Participants satisfying the inclusion and exclusion criteria can be recruited in three different ways:

  1. 1)

    Through employees at activity centers in Aalborg Municipality. The employee contacts the participant directly at the center or by phone and hand out information material. Date, time and place for the baseline tests are arranged in collaboration with the project manager.

  2. 2)

    The employee gives the name and phone number of the participants to the project manager who then arranges the date, time and place for baseline testing with the participant.

  3. 3)

    Participants can make contact to the project manager directly by phone or e-mail. Information material is sent by e-mail or given verbally over the telephone to ensure that the participant fully understands what it takes to participate. Subsequently, an appointment for the time and place for completion of the baseline data is made.

The included participants are arranged in groups and baseline testing will take place at an activity center nearby their home. On this day, information regarding the study procedure is provided and informed written consent is obtained in order to make sure that the participants fully understand the requirements of participation. An overview of the recruitment procedure is illustrated in Fig. 1.

Fig. 1
figure1

Illustration of the recruitment flow of the NOCfao study

Statistical analyses and sample size justification

Descriptive statistics (e.g., mean, standard deviations, and range) will be performed in order to describe the study population characteristics. Inferential statistics (e.g., t-tests and ANOVAS) will be applied to explore any significant differences between non-fallers, fallers and multiple fallers. Regression and correlation analysis will be undertaken to identify candidate variables (e.g., when combined and/or adjusted) that are significantly associated with falls. Relative risks will be calculated to quantify the association between candidate variables (physical activity and postural sway) as well as psychological factors, fall incidence, socio-demographic data, health information, physical tests, pain sensory profile, and risk of falls between groups. Estimates and confidence intervals will be reported accordingly.

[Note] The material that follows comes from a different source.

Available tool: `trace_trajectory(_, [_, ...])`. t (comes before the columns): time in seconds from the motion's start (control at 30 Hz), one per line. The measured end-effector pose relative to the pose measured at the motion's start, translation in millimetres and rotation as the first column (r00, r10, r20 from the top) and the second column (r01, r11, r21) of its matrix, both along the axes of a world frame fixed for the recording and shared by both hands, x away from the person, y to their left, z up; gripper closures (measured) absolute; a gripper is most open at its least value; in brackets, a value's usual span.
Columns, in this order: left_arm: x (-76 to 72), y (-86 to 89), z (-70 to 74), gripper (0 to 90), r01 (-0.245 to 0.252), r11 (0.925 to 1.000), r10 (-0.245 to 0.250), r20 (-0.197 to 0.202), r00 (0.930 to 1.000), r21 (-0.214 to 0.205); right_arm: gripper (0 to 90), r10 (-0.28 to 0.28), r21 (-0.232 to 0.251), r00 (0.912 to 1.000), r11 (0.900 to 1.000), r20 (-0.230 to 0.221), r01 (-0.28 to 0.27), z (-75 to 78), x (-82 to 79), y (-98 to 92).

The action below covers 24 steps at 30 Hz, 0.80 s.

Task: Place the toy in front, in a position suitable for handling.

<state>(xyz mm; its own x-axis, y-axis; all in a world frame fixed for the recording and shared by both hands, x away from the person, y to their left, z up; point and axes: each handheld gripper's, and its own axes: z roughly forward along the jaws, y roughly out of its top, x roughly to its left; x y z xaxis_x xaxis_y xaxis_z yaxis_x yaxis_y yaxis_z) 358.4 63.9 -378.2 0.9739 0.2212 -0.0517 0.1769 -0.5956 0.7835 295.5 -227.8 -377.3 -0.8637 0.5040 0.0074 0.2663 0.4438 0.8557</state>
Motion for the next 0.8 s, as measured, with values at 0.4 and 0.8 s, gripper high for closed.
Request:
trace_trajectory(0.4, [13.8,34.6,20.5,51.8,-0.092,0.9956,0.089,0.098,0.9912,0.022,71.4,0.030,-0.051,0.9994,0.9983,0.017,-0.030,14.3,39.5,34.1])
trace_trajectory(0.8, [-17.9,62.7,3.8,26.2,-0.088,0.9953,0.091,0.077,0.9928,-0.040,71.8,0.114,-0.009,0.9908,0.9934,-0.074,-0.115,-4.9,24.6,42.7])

All statistical analyses will be performed using SPSS Statistics software (IBM, Inc., Zurich, Switzerland), STATA (StataCorp, College Station, Texas, USA), Statistica (StatSoft, Inc. (2011). STATISTICA (data analysis software system), version 10. www.statsoft.com.) or MATLAB (The MathWorks Inc., Natick, Massachusetts, USA) and a significance level of 5% will be used for statistical significance. All future statistical reporting from the NOCfao study will follow the Strengthening the Reporting of Observational studies in Epidemiology (STROBE) statement [47].

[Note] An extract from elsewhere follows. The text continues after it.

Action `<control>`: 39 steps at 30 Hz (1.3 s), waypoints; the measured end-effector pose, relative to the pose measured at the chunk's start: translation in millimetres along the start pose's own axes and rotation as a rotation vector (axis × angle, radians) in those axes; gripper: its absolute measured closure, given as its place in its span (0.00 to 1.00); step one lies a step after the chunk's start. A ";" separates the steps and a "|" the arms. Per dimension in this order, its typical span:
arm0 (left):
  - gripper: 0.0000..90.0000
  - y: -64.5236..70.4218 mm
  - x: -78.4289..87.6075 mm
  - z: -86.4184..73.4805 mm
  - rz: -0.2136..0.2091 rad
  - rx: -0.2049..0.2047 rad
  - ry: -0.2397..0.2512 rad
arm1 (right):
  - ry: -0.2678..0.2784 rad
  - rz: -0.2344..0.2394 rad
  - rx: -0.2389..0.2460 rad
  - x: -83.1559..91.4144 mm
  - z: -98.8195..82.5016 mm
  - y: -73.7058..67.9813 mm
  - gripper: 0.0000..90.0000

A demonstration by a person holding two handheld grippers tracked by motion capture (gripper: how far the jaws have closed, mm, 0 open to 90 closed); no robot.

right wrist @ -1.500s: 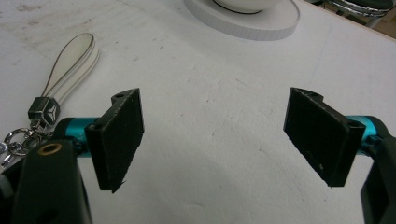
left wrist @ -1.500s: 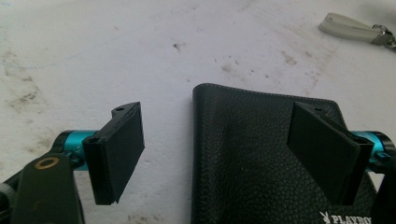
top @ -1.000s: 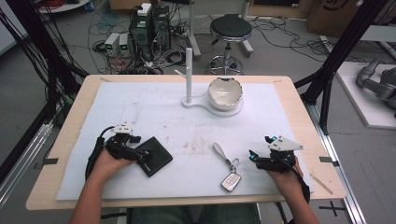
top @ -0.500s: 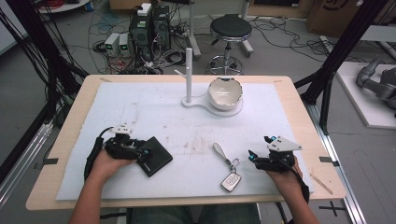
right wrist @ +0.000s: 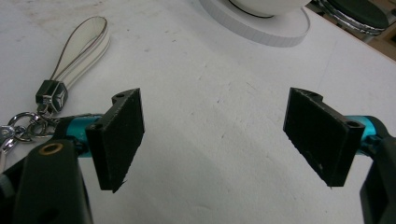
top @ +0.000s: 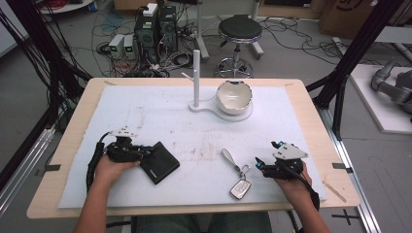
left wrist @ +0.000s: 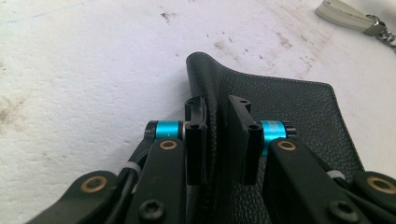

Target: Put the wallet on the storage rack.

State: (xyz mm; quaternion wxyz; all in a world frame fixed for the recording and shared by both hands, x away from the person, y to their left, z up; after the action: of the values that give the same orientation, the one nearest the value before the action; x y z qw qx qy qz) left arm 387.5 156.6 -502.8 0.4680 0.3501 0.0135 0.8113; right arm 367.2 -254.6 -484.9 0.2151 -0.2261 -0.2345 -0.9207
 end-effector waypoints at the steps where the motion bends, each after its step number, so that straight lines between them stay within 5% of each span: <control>1: 0.89 1.2 1.3 2.0 -0.002 -0.004 -0.001 | -0.001 0.000 0.005 -0.2 -0.3 0.4 0.23; 9: 0.89 7.8 10.5 16.2 0.021 -0.047 0.016 | -0.002 0.005 0.006 -1.4 -3.7 1.8 0.23; 25: 0.90 42.5 27.1 77.1 0.026 -0.162 0.173 | -0.007 -0.001 -0.020 2.5 -6.6 2.8 0.23; 30: 0.90 51.2 22.4 95.5 0.017 -0.196 0.192 | 0.002 -0.001 -0.009 5.5 -3.9 0.3 0.23; 39: 0.91 67.5 -13.3 162.9 0.045 -0.273 0.186 | 0.009 -0.009 0.000 10.1 -1.8 -0.5 0.23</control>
State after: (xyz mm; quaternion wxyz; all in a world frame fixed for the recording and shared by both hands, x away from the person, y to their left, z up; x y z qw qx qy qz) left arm 435.8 58.6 -363.7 0.4895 0.2068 -0.0613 0.8449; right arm 358.2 -258.1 -481.3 0.2120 -0.2211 -0.2344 -0.9226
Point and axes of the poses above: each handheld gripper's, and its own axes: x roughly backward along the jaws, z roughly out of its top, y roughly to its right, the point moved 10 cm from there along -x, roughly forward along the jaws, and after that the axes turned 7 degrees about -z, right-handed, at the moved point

The size of the study population was estimated based on previous studies on objective measures of physical activity (exposure) and self-reported fall incidence by telephone interview (outcome). Various Danish studies and cohorts have used diurnal recordings of physical activity with accelerometers [53, 54], including the NOMAD study and the DPhacto cohort. Depending on the specific aim of studies from these cohorts, the number of included participants varies from n = 198 [55], n = 457 [56] and up to n = 657 [57]. Among community dwelling older adults aged ≥65 years, approximately one third falls at least once a year [2, 6, 7]. The sample size in studies on fall incidence using telephone interviews have used samples of n = 326 and n = 331 participants [58, 59]. The assumed number of participants needed at various stages in the recruitment flow from the first contact to complete follow-up data are inspired and modified from the DPhacto protocol paper [53] and are illustrated in Fig. 1. Thus, based on previous studies on both the exposure and outcome, it is estimated that a sample of 600 participants is needed for baseline and 450 participants with complete baseline and follow-up data.

Data collection

The NOCfao-study is a prospective cohort study with a one-year follow-up of falls using frequent reports of fall incidence, see Fig. 2 and Table 2.

Fig. 2
figure2

The NOCfao study timeline

Table 2 Assessment overview of the timing and content in the NOCfao study

In order to collect baseline data, individuals included in the study are asked to:

  1. 1)

    Complete three questionnaires to describe: the characteristics of the cohort, health information, history of falls, anxiety of falling, and self-reported PA

  2. 2)

    Perform physical tests measuring strength in the upper and lower extremities, balance, and walking speed

  3. 3)

    Participate in assessment of pain sensitivity by recordings of pressure pain threshold (PPT)

  4. 4)

    Wear an ankle mounted pedometer (Stepwatch 3) for measuring activity for five consecutive days

Baseline data, application and use of the activity monitor are supervised by physiotherapy students under the guidance of an experienced physiotherapist. The students receive training through several workshops to ensure high reliability in the test procedure.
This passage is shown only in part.